REQUIREMENT — I need the lines below from the one with "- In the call" down to the one with "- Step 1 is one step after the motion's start" reproduced exactly, both ends included, and nothing else.

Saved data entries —
----------
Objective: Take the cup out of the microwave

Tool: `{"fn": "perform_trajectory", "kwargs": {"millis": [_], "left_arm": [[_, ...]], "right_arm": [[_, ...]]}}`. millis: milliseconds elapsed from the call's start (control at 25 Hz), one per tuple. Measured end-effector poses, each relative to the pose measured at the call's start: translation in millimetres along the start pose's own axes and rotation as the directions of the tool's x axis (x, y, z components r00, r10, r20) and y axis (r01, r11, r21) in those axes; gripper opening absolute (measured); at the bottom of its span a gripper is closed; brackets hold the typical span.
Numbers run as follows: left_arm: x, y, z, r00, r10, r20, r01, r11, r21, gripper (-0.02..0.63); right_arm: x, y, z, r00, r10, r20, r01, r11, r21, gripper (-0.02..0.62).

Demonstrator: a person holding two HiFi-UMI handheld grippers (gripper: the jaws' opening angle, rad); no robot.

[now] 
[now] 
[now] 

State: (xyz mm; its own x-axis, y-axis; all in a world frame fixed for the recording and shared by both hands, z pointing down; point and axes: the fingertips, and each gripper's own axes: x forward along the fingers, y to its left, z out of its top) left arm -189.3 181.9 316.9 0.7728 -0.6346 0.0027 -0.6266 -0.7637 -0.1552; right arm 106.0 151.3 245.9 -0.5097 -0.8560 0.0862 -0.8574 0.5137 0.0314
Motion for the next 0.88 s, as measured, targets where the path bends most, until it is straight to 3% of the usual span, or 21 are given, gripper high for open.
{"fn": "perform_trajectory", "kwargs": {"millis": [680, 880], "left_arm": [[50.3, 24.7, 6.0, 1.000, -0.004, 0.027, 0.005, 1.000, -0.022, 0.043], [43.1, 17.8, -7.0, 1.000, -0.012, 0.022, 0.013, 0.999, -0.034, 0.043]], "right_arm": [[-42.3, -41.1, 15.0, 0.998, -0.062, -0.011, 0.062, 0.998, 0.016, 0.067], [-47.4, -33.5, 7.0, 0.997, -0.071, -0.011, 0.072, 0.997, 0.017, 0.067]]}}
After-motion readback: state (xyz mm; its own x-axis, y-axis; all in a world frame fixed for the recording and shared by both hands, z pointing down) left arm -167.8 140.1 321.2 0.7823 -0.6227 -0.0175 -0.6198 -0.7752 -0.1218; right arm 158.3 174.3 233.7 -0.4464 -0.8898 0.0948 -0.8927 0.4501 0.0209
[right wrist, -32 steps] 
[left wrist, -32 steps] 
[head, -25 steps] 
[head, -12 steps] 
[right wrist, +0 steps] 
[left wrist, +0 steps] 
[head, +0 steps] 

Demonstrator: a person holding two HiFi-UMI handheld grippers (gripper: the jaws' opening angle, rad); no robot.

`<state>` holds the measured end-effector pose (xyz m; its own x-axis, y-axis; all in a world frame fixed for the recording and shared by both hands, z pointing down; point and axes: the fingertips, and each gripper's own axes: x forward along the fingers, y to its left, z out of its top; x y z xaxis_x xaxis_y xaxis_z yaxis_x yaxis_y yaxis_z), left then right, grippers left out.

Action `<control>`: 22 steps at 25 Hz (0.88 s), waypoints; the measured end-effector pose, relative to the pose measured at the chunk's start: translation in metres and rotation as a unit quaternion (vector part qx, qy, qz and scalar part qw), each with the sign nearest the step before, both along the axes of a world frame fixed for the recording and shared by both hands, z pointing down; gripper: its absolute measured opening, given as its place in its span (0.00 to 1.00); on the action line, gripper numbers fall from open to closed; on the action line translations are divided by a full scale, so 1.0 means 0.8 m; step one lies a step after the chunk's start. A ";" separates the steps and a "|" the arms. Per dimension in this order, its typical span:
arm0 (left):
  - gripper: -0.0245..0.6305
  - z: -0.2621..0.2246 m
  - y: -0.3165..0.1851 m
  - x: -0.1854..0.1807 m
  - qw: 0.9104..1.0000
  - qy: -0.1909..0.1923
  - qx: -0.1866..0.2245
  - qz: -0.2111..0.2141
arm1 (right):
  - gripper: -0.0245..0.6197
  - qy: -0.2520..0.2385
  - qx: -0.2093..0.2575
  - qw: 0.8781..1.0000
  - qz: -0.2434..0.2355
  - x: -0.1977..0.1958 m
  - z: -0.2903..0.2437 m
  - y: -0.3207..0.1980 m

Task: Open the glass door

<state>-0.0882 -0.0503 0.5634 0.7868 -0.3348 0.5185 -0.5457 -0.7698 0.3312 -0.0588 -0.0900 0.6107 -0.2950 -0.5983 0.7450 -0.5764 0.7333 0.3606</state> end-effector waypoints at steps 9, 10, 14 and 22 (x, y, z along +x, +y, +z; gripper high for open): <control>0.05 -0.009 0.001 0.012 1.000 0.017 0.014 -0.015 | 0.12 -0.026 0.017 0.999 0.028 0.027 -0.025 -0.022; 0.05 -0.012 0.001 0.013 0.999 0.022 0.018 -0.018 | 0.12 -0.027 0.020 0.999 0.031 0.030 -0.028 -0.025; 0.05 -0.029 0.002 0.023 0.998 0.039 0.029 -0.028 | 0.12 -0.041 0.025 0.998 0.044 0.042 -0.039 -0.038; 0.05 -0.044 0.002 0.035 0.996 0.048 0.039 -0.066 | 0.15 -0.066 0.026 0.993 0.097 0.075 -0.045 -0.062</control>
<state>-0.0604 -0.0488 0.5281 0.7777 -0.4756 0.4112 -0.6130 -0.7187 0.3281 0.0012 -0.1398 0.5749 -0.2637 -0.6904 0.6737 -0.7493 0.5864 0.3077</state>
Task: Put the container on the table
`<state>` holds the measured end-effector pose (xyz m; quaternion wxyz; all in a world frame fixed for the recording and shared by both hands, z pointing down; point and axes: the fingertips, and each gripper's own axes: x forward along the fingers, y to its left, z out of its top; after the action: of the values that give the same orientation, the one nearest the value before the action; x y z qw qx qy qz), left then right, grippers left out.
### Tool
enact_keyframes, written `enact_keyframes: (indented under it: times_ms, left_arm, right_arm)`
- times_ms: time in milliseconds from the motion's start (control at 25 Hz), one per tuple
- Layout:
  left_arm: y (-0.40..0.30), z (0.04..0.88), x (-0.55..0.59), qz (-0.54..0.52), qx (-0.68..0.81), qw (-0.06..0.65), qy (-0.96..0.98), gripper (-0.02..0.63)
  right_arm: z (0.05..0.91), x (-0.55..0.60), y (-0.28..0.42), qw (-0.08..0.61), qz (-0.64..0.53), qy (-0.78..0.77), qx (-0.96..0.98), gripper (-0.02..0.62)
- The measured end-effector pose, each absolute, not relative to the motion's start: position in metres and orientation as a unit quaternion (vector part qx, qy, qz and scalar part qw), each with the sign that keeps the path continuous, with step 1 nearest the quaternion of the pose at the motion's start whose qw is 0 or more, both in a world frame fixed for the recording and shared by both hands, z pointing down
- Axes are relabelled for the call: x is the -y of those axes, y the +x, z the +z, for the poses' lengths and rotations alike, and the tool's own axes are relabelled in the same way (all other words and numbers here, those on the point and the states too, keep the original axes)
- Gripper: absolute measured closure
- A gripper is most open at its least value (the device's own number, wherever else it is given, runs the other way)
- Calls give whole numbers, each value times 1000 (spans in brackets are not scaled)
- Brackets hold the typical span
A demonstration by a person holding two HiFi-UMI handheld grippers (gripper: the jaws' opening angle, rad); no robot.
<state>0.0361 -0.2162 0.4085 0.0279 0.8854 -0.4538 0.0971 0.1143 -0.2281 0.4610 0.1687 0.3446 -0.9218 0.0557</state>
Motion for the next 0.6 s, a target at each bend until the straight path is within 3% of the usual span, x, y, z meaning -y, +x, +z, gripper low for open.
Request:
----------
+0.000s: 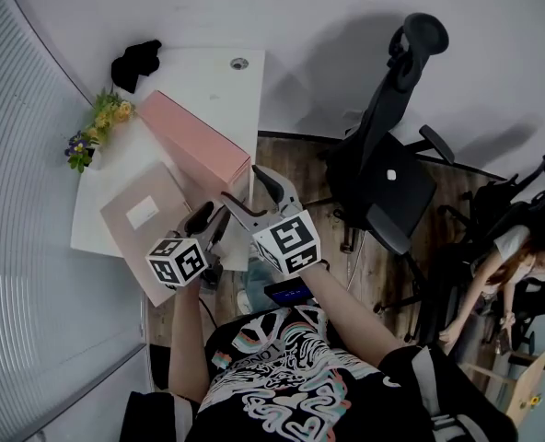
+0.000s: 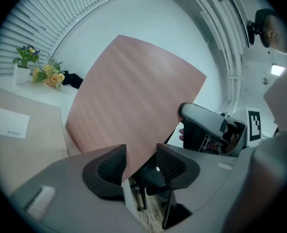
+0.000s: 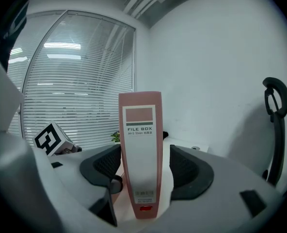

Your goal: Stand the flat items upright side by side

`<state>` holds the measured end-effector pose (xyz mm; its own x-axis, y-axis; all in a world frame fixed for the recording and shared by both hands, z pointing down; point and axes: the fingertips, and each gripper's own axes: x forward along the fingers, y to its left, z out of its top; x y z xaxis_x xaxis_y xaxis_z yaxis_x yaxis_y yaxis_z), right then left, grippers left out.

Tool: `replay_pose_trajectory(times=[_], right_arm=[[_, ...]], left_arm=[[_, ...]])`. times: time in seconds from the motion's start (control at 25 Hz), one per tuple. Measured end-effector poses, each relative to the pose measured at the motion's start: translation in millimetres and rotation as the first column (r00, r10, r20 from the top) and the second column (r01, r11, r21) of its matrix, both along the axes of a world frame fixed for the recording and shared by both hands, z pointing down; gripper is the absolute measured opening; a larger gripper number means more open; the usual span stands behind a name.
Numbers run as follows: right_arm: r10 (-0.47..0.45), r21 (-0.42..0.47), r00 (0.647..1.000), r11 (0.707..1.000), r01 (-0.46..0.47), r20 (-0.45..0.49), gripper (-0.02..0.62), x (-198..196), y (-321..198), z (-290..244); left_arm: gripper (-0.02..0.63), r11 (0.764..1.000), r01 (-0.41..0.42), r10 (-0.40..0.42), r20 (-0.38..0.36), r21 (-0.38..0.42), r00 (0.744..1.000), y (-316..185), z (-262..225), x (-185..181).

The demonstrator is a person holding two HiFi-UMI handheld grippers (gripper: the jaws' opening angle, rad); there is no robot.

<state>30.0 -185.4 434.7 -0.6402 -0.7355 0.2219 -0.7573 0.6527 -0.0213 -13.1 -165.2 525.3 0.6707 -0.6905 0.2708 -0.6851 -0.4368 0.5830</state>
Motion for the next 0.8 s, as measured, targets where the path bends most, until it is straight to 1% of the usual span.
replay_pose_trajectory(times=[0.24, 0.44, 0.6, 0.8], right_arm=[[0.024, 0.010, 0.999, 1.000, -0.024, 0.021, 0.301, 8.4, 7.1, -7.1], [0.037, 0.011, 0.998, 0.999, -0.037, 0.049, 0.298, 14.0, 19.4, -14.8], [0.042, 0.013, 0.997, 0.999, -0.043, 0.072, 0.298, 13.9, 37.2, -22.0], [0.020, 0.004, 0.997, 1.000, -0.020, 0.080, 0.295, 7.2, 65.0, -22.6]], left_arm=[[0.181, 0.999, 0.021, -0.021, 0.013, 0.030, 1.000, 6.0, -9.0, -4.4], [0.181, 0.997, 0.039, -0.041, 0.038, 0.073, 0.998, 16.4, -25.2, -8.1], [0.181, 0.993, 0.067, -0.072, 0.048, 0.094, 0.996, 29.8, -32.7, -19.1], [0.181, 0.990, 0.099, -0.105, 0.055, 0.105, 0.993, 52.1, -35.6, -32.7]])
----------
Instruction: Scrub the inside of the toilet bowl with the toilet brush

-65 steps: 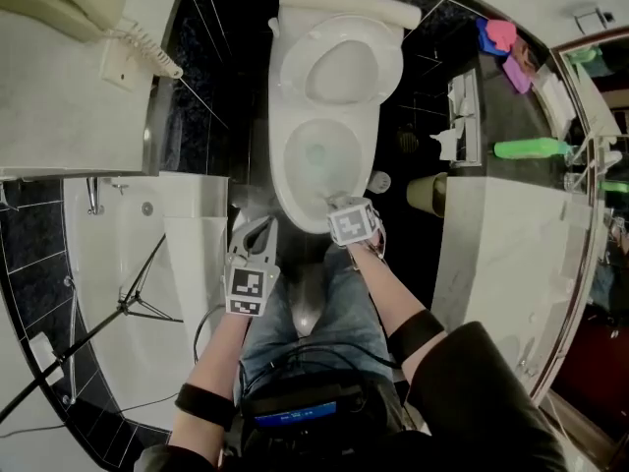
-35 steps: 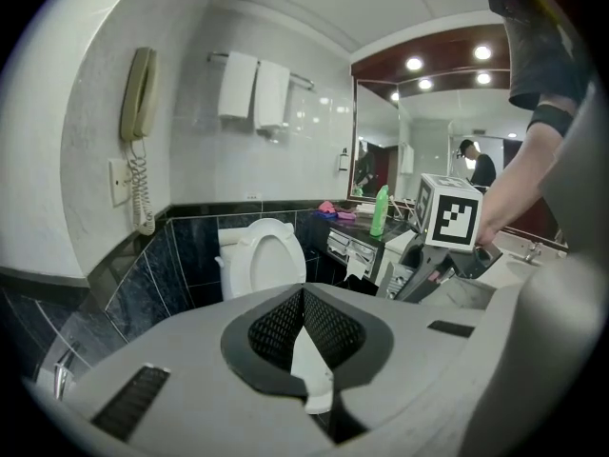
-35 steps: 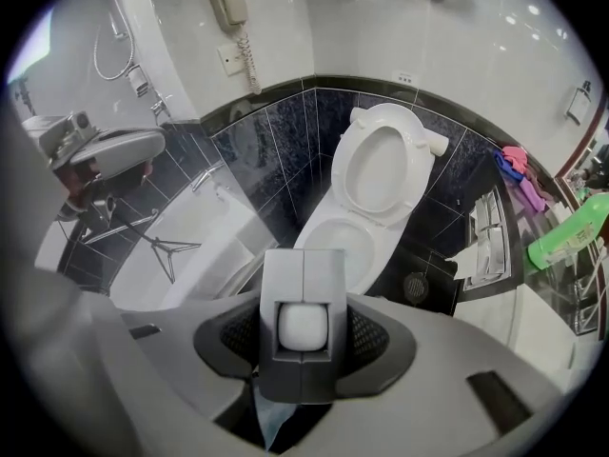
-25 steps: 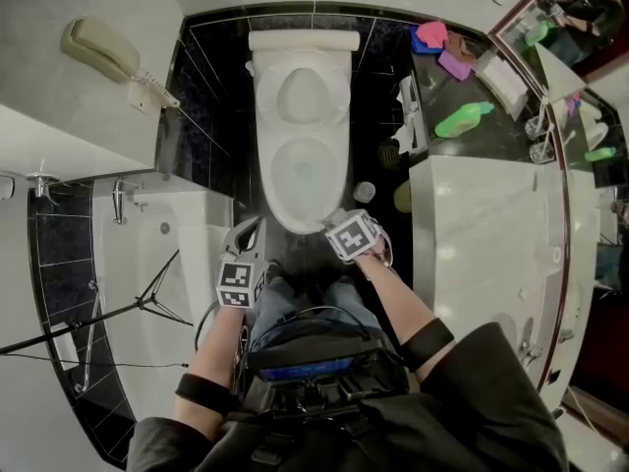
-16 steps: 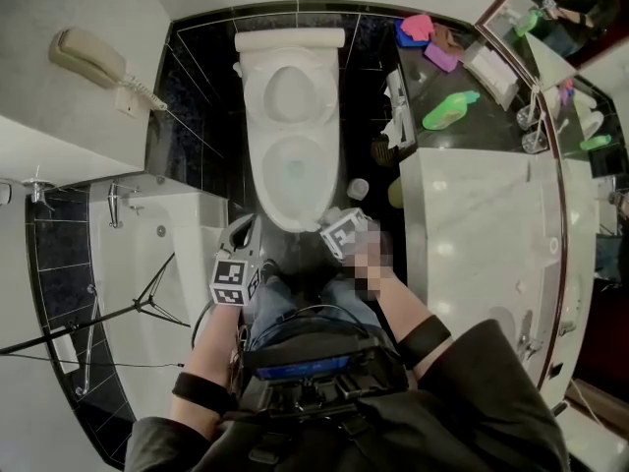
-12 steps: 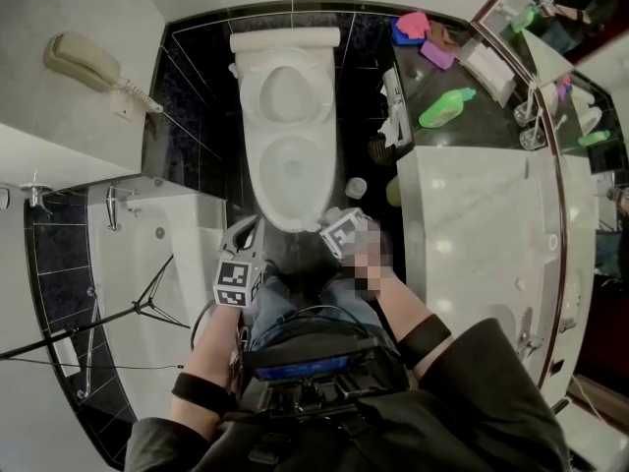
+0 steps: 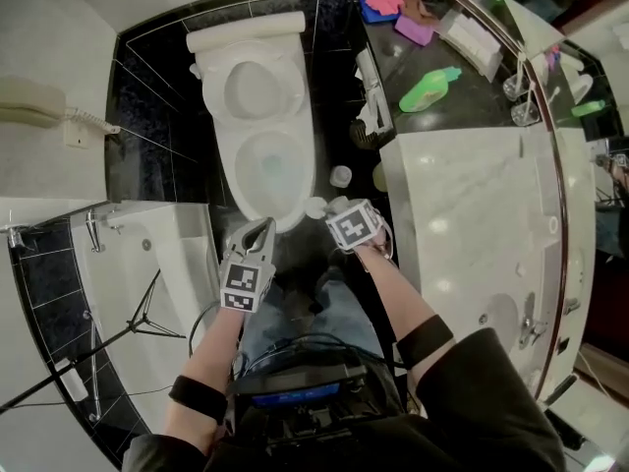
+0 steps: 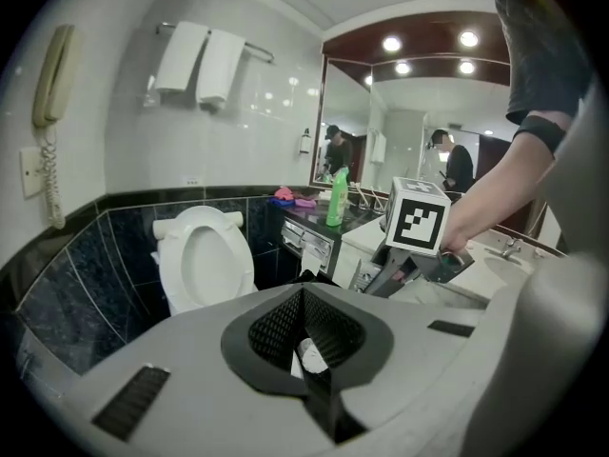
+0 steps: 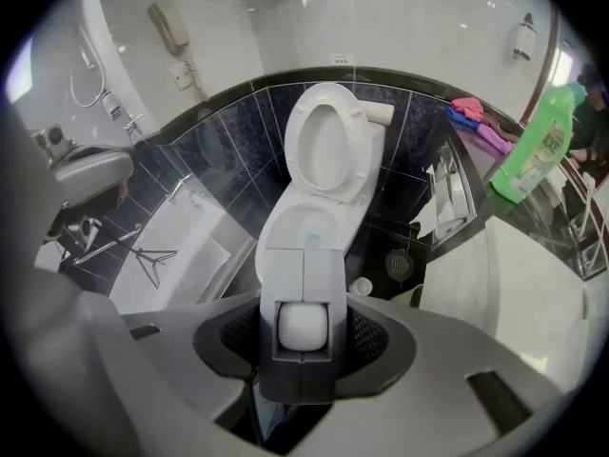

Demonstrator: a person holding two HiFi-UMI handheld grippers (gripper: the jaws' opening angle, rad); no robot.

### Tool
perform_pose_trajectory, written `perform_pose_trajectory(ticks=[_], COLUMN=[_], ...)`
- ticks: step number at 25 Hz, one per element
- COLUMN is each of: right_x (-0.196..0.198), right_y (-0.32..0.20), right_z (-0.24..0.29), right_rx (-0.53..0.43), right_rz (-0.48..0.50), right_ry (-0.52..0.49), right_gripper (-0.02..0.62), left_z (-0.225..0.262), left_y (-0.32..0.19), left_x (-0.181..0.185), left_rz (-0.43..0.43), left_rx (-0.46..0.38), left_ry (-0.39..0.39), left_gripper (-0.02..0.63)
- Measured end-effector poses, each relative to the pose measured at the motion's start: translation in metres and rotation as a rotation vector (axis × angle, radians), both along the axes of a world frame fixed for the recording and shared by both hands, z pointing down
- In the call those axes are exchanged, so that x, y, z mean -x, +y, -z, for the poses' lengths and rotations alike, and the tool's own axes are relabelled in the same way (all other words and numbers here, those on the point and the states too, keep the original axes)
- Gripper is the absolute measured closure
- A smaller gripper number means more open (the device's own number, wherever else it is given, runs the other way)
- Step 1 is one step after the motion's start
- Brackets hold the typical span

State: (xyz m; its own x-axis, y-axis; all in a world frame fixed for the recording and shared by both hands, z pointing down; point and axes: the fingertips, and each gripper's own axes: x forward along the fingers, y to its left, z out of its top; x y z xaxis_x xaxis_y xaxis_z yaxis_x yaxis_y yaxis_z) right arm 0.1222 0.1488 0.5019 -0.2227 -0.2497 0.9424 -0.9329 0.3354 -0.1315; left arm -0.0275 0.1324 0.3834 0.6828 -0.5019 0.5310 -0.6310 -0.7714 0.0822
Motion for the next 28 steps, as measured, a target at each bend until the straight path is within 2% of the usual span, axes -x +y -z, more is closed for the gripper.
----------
THE ANSWER —
- In the call those axes are exchanged, so that x, y, z mean -x, +y, -z, for the poses' lengths and rotations alike, and the tool's own axes are relabelled in the same way (all other words and numbers here, those on the point and the states too, keep the original axes)
- Gripper is the absolute measured closure
- A smaller gripper number means more open (the device's own number, wherever else it is given, runs the other way)
- Step 1 is one step after the motion's start

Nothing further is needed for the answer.